"Kapan Megengan?"
Begitu pertanyaan ibu-ibu yang sedang belanja di mlijo depan rumah. Megengan atau punggahan adalah tradisi selamatan dan nyekar ke makam ketika mau mengawali puasa.
Biasanya kalau megengan atau punggahan tradisi di kampungku berkenduri gantian ke rumah-rumah. Sudah dibagi per kelompok antara 10-12 keluarga. Untuk menghindari membludaknya makanan di rumah dan sia-sia karena tak termakan.
Bayangkan kalau misalnya ditempatku ada 12 keluarga. Masak untuk selamatan berarti 12. Nah nanti setiap keluarga pasti akan dapat berkat (makanan 12 jenis sudah siap makan) nah kalau keluarganya sedikit tak kan habis.
Begitulah hidup di desa kompak. Dan selalu ingin memberi itu budaya orang di tempatku bila dengan tetangga. Jangankan megengan, setiap hari saja bila sedang memiliki sesuatu sering dibagi dengan tetangga. Tak ayal untuk kehidupan sehari-hari rukun dan saling memberi masakan atau makanan.
Kembali ke acara megengan atau punggahan. Menu jajan yang harus ada apem. Masak apa saja pasti ada apem minim 2 biji. Menurut tokoh masyarakat itu sebagai tanda akan datangnya bulan penuh berkah dan ampunan.

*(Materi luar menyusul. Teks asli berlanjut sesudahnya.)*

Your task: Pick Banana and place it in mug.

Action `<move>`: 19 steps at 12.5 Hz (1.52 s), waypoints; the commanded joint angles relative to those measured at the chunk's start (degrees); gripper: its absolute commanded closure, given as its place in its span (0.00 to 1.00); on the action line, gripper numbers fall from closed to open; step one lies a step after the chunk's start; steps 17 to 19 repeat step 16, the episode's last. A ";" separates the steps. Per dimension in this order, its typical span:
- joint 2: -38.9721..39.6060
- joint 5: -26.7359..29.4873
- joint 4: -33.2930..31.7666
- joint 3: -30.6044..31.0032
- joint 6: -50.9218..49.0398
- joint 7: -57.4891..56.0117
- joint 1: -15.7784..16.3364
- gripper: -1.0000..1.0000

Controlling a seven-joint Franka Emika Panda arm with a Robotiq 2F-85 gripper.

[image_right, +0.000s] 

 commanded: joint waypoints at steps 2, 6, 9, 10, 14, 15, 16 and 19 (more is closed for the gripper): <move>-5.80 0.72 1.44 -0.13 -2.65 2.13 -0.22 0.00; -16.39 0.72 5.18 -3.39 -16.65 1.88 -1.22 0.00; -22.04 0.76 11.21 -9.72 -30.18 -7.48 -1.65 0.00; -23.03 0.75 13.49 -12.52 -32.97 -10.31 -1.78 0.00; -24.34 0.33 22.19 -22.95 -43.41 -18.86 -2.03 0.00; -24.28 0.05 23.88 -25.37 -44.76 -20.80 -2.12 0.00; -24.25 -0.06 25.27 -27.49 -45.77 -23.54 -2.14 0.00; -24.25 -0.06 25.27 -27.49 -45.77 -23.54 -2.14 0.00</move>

Meski puasanya bareng, tapi selamatan megengan tidak bareng. Yang mengikuti hitungan rukyah biasanya mendahului. Ada yang ikut adat jawa biasanya besuknya. Namun ini tidak menjadi masalah. Bahkan bisa diterima sebagai rizki yang berlanjut.
Selamatan megengan tidak hanya diberikan pada warga muslim. Tapi tidak pandang bulu. Toleransi dan persaudaraan ditempatku sangat tinggi. Alhamdulillah. Ketika saat natal atau hari raya hindu, di rumah kami yang muslim juga penuh hantaran makanan dari saudara yang merayakan. Jadi tak heran jika megengan dan lebaran kami juga berbagi kebahagiaan dengan saudara yang beragama lain. Kalau masalah ibadah kami tetap saling menghargai perbedaan.
Sebelum acara selamatan biasanya kami akan nyekar (berdoa untuk leluhur di makam masing-masing). Ini sebagai bentuk kasih sayang terhadap keluarga, penghormatan dan selalu mendoakan meski telah kembali ke alam barzah (alam kubur).